Chileans rejected a progressive proposed new constitution in last Sunday’s mandatory referendum by a whopping 62 to 38 percent—a margin of around double what most polls had predicted. Now, pollsters are not the only ones soul-searching. The dramatic result has prompted public reflections and mea culpas among many of the draft charter’s proponents.

President Gabriel Boric, an early advocate, swapped out five cabinet ministers only six months into his presidency—generally replacing younger, far-left confidants with older, center-left politicians in an apparent acknowledgement that Chilean voters found the proposed constitution too radical. The rewrite aimed to move Chile away from the small-government economic model enshrined in its current charter, written in 1980 under dictator Augusto Pinochet.

While Chileans wanted change, the draft introduced “change to the extreme,” Lucas Perelló and Will Freeman wrote in Foreign Policy last week. The document would have been one of the world’s most progressive constitutions, paving the way for stronger protections for Indigenous Chileans, the environment, and women—including almost certainly legalizing abortion. It would have also upped the state’s obligations to provide social goods such as health care and housing.

The proposed constitution’s rejection “is the first big political failure of my generation,” tweeted economist Noam Titelman, one of the co-founders of Boric’s far-left Frente Amplio movement.

Boric’s cohort of millennial activists-turned-politicians first gained national attention during 2011 student protests calling for education reform. Many went on to enter Congress, where they successfully channeled the popular discontent behind massive anti-government protests in 2019 into an agreement with former conservative President Sebastián Piñera to allow a constitutional rewrite.

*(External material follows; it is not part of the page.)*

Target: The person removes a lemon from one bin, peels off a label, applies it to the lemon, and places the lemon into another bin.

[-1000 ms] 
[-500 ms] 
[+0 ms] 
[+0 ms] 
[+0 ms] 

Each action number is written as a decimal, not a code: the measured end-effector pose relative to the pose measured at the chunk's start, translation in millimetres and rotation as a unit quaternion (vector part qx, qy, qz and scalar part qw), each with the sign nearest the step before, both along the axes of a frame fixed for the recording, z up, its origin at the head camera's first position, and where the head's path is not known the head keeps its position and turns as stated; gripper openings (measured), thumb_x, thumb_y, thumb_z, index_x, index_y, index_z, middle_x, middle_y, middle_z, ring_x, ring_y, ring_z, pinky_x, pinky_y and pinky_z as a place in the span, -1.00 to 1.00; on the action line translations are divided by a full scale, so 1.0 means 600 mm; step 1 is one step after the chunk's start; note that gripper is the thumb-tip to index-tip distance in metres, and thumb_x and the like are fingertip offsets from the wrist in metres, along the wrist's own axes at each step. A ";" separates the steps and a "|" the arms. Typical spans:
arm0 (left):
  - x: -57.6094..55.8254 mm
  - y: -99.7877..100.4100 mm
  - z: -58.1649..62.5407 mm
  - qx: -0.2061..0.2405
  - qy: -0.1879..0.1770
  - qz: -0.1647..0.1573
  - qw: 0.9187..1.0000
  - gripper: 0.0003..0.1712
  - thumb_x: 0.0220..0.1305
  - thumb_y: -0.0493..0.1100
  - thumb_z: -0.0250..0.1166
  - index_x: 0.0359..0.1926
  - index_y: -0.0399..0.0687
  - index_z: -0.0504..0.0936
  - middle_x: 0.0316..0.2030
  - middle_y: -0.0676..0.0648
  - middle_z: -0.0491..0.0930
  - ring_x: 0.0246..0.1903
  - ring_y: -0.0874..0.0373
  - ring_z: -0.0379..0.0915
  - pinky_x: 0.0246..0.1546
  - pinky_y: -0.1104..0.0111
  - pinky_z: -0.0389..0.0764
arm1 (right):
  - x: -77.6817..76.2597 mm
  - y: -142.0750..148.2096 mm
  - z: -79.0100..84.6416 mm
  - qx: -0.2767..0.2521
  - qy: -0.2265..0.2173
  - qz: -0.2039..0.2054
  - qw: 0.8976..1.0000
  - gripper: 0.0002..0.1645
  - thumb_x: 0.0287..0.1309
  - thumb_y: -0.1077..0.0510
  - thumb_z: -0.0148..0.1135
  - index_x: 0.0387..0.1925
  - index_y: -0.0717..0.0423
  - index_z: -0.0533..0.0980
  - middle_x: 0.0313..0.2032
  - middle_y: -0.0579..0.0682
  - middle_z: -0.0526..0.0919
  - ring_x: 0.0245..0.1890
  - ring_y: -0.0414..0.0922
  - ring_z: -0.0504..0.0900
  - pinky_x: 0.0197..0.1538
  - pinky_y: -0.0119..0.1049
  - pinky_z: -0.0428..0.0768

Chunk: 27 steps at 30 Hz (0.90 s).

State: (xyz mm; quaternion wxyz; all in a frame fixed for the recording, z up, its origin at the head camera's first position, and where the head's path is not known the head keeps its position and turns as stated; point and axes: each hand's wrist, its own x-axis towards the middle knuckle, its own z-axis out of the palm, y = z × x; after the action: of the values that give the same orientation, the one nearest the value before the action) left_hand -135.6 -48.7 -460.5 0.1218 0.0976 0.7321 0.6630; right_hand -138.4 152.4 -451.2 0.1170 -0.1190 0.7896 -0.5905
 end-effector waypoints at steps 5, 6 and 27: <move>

In a 2020 referendum, 78 percent of Chileans approved the measure, and, in May 2021, the country elected a constitutional assembly to draft the new charter that was heavy on left-wing activists and political outsiders—far more so than Chile’s legislature. Boric’s election as president late last year was yet another step forward in his cohort’s push for progressive change through established institutions.

The draft constitution’s approval would have been an even bigger accomplishment. But Perelló and Freeman note that its defeat is not necessarily an endorsement of the current dictatorship-era constitution. The authors cite a July poll showing that 74 percent of Chileans supported a new constitutional redrafting process in the event of the document’s rejection—which Chile’s Congress is now debating whether and how to authorize.

A new process would almost certainly be guided by a more centrist group of authors than those chosen in 2021. Writing in Nueva Sociedad on Sunday, Titelman reflected on where the rejected constitution’s architects went wrong. He argued that the independent and left-wing figures elected to the constitutional assembly did not sufficiently embrace compromises and consensus-building with its more conservative members. Instead, they opted for “maximalist” positions even when they did not have the votes to approve them.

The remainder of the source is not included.